A conversa flui sem barreiras. Elmira se expressa muito bem e domina a mensagem que deseja passar; está acostumada a falar com a imprensa. No dia 14 de novembro vai oferecer um jantar beneficente no casarão da família, que em agosto completou cento e trinta e oito anos. Larissa assegura que esse será o lead da matéria e então pergunta: “A senhora é uma das maiores benfeitoras do Brasil. Como a filantropia se tornou parte da sua vida?”. Quando começou naquele emprego, costumava questionar as perguntas que o chefe indicava como obrigatórias; ainda sonhava em desenterrar uma história fantástica, e para isso são necessárias perguntas mais perspicazes. Baixa o olhar para o caderno e risca a pergunta, como se o gesto também eliminasse da pauta a vergonha que sente ao fazê-la. Elmira conta que solidariedade, gratidão e retribuição são valores que aprendeu dentro de casa desde cedo. Explica que cresceu acompanhando a mãe e a avó em campanhas de caridade pelo bairro. Além disso, sempre ouviu o pai dizer que toda pessoa com a sorte de estar em uma posição privilegiada precisa ajudar o próximo. “São valores cristãos, acima de tudo”, conclui.
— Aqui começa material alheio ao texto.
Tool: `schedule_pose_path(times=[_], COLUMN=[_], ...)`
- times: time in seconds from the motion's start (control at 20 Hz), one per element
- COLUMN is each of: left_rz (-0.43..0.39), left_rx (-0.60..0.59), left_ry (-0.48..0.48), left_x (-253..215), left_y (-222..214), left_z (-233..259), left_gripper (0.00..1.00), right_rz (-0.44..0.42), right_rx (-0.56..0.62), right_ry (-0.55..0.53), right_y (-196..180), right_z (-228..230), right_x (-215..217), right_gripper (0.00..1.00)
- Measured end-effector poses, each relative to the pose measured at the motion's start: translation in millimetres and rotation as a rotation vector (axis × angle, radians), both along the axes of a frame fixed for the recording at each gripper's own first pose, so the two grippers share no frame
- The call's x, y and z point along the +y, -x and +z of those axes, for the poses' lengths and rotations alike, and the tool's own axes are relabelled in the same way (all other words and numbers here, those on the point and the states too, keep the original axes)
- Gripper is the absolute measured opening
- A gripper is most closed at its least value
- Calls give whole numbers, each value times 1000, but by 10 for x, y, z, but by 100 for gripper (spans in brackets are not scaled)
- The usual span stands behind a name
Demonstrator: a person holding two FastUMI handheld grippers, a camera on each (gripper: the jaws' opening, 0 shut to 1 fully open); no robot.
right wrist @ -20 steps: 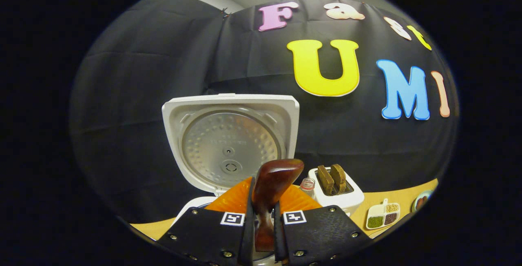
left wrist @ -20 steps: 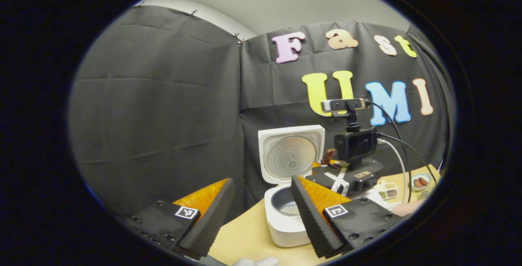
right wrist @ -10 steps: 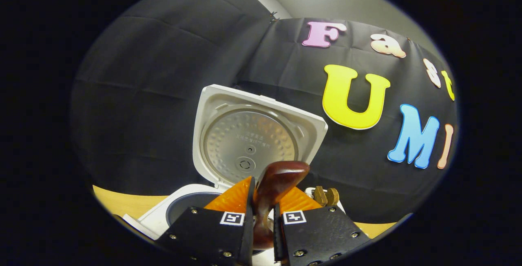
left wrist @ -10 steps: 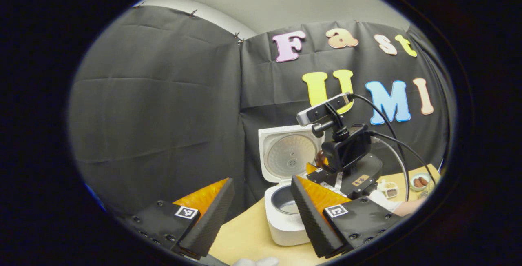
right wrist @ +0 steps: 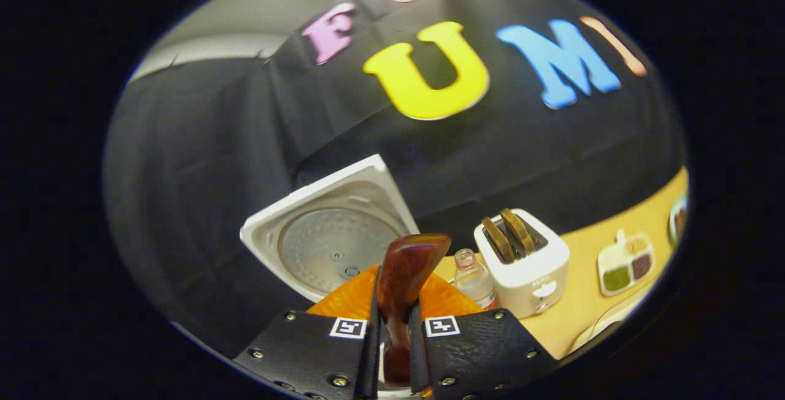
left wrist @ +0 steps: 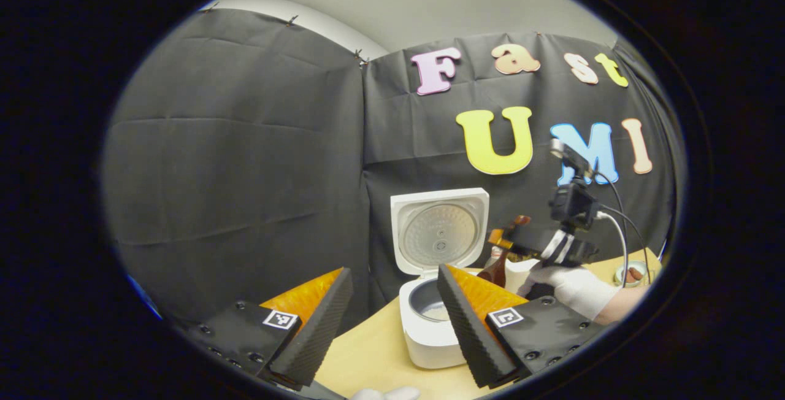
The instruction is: Close the left gripper, press the button to open the rice cooker; take a wooden spoon from the chopstick holder with the right hand, scoop a spoonful of rice and pour it into the rice cooker, then put the wooden spoon back into the chopstick holder.
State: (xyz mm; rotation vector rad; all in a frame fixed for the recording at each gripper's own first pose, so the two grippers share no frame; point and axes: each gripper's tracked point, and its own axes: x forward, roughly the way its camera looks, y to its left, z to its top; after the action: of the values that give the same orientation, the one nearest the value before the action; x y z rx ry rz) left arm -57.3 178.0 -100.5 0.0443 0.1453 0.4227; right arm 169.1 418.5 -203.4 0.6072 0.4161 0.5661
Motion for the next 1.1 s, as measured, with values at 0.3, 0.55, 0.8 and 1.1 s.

Fawohodie” é o conto mais poderoso de todos, com toda certeza. Confesso também, em minha ignorância, que não conhecia o termo usado para o titulo do conto, e foi lendo que o pesquisei e descobri que é um simbolo de liberdade ou independência e que reflete a responsabilidade que vem com (definição adaptada do inglês deste post, onde vocês podem ver o simbolo também). Ana Rita, a prima do protagonista Vinícius, preta retinta que parece ainda não se dar conta da forma como nossa sociedade é maquinada para fazer com que não vejamos como a meritocracia jamais será igualitária e não funcionará, me causou bastante revoltada em alguns momentos, refletindo falas que cansamos de ver ao longo de nossas vidas. Um conto capaz de entrar embaixo da sua pele e lhe mostrar as verdades mais cruas das quais você tente se esconder.

Como já deixei claro, Vinícius Neves Mariano é um autor para se ficar de olho. Também roteirista e já finalista do prêmio Jabuti, dono de uma voz potente e de uma escrita tão forte quanto sua voz, entrega um livro com contos necessários para você entender melhor a pele e a delicadeza que há nela, mas também uma força muito maior do que imaginamos. E se você se questiona sobre o sexto conto… bem, talvez ele seja um conto. Ou não. Seja como força, você precisa ler e entender o poder que há em chamar atenção para consciência social, nos lembrando que sempre podemos evoluir e um dia entenderemos que a pele tem poder.